The pair hugged and kissed and petted the eleven-year-old until her cheeks were quite flushed from being between them with their combined body heat. She’d cuddled into them willingly, sipping her hot chocolate while Pomfrey fussed over George’s hand, since he’d somehow managed to break all the knuckles again in the ensuing rush to reach Ginny.
“I did a t-t-t-terrible thing!” Ginny wailed. “I was the one who was d-d-d-doing all those things t-t-t-t-to the Muggle-borns! I p-p-p-petrified Hermione!”
“Well …” George said, stroking Ginny’s filthy hair. “Did you want to?”
“No! Of course not! I like the li’l Muggle-borns! You-Know-Who was c-c-c-controlling me through my d-d-diary!”
“There you go!” Fred said with false-cheerfulness. “Not your fault then.” He exchanged a worried look with George. She was so upset. He’d never seen Her Royal Chatteriness like this before.
“B-but none of you c-c-care about me!”
“Gin-kin, what makes you think that?” Both twins chorused.
“I d-d-didn’t get a letter!”
“At New Year?” Fred asked. “Yes you did. It was just stuck to Ron’s. I guess he forgot to give it to you. I can tell you the extent of what it said, though.” He coughed importantly, and put on a high-pitched voice. “‘Ginny, dear, I hope you’re enjoying Hogwarts. We miss you very much. Happy New Year, and keep up the good work in Potions and Defence Against the Dark Arts. Love, Mum and Dad.’”

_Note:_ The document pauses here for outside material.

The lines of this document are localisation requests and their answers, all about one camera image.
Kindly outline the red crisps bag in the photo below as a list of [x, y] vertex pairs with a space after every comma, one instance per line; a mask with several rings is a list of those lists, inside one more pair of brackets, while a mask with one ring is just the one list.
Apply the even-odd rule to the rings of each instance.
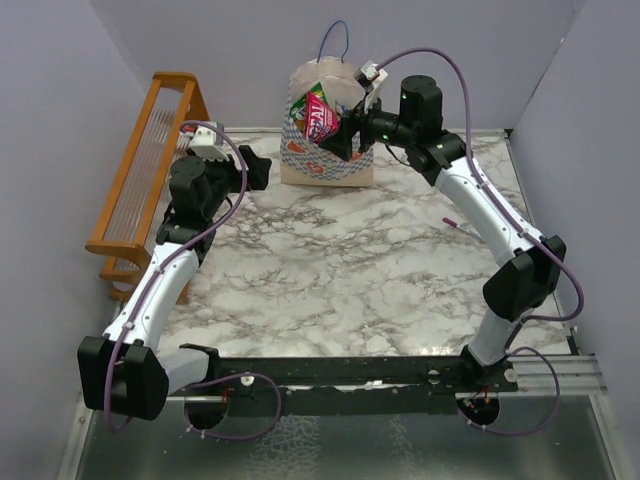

Ginny hiccoughed and giggled at the same time.
“You know,” George said. “We still need a third member of the Weasley Family to make us the Weasley Trio instead of the Duo.”
“You know what they say. Two’s company, three’s a pranking team,” Fred agreed.
Ginny lifted her head to look at them. “Really? You mean it?”
“’Course we do, Gin-kin.” Fred poked her in the nose.
“We wouldn’t have said it if we didn’t.” George added, smiling in relief as Ginny smiled back.